Records supplied |
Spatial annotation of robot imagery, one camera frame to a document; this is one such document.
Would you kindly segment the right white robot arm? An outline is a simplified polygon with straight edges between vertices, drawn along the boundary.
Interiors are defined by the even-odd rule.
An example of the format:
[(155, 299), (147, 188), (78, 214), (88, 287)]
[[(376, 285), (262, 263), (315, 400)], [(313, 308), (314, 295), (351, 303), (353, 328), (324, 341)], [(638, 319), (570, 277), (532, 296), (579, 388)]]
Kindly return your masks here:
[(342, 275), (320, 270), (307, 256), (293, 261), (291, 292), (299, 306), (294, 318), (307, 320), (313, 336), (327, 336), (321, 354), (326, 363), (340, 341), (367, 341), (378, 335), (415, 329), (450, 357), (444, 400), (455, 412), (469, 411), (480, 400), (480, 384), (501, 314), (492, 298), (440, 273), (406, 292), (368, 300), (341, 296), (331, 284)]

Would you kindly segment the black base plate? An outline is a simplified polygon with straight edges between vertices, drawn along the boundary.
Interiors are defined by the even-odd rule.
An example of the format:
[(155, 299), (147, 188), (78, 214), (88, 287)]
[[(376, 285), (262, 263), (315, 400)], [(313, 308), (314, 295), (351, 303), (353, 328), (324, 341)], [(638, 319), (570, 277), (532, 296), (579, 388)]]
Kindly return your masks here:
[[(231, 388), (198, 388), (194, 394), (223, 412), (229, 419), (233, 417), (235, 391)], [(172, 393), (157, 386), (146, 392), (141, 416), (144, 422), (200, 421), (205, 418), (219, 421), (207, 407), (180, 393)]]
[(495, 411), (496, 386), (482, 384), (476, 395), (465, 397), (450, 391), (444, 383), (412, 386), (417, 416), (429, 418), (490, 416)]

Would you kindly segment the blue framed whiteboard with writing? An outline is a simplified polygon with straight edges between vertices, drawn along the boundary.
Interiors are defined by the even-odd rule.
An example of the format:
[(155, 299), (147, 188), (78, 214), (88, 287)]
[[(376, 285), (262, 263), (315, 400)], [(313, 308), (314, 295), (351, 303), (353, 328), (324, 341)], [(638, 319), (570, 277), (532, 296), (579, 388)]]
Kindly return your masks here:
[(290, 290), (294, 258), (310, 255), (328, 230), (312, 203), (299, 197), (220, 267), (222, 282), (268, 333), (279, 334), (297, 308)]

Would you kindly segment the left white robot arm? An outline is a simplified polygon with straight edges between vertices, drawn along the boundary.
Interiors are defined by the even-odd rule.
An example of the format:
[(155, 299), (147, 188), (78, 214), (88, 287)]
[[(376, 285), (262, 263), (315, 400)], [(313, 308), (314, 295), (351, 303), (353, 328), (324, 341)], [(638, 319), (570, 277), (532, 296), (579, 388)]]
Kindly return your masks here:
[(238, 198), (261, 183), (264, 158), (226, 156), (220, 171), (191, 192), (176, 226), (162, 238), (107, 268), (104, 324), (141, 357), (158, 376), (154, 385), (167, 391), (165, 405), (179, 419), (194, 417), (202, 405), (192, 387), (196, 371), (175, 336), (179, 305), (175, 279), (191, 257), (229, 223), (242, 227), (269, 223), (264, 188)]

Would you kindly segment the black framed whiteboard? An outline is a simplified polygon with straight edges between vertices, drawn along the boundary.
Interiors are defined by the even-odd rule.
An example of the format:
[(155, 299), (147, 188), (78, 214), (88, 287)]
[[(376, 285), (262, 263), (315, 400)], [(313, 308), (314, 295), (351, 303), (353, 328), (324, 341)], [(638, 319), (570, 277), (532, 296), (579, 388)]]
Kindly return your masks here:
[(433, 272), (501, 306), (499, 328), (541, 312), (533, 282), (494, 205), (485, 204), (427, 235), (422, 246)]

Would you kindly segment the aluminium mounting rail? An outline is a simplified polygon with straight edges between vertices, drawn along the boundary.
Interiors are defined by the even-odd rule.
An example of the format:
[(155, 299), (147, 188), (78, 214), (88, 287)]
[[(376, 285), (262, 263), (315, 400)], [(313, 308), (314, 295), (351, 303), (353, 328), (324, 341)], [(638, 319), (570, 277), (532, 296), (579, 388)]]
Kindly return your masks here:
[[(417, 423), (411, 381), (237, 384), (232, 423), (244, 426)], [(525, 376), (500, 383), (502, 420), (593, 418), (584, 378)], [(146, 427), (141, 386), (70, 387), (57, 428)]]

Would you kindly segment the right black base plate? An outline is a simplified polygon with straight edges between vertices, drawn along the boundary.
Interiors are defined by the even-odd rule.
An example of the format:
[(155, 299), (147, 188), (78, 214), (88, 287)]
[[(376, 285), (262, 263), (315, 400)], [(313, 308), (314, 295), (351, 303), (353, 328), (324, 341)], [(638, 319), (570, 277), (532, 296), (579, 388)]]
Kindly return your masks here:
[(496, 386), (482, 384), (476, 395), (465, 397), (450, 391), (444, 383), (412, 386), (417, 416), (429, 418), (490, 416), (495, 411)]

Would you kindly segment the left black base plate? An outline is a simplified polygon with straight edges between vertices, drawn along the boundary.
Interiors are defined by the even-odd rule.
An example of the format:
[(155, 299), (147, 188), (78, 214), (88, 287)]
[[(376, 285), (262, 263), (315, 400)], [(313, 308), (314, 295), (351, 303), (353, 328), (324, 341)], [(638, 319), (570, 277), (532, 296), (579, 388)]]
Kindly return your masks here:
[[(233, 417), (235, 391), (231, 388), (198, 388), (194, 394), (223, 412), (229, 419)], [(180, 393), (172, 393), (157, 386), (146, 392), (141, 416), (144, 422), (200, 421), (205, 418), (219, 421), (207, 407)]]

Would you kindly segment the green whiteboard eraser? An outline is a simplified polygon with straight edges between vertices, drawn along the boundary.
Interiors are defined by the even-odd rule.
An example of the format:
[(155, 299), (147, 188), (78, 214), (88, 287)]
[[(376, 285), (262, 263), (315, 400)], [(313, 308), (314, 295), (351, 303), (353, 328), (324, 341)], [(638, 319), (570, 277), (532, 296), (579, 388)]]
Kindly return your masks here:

The task |
Among the entries above, identify all lines with "framed" and copy them.

Result below |
Would you kindly segment the blue framed whiteboard with writing? An outline is a simplified polygon with straight edges between vertices, drawn along the boundary.
Would you kindly segment the black framed whiteboard? An outline is a simplified polygon with straight edges between vertices, drawn along the boundary.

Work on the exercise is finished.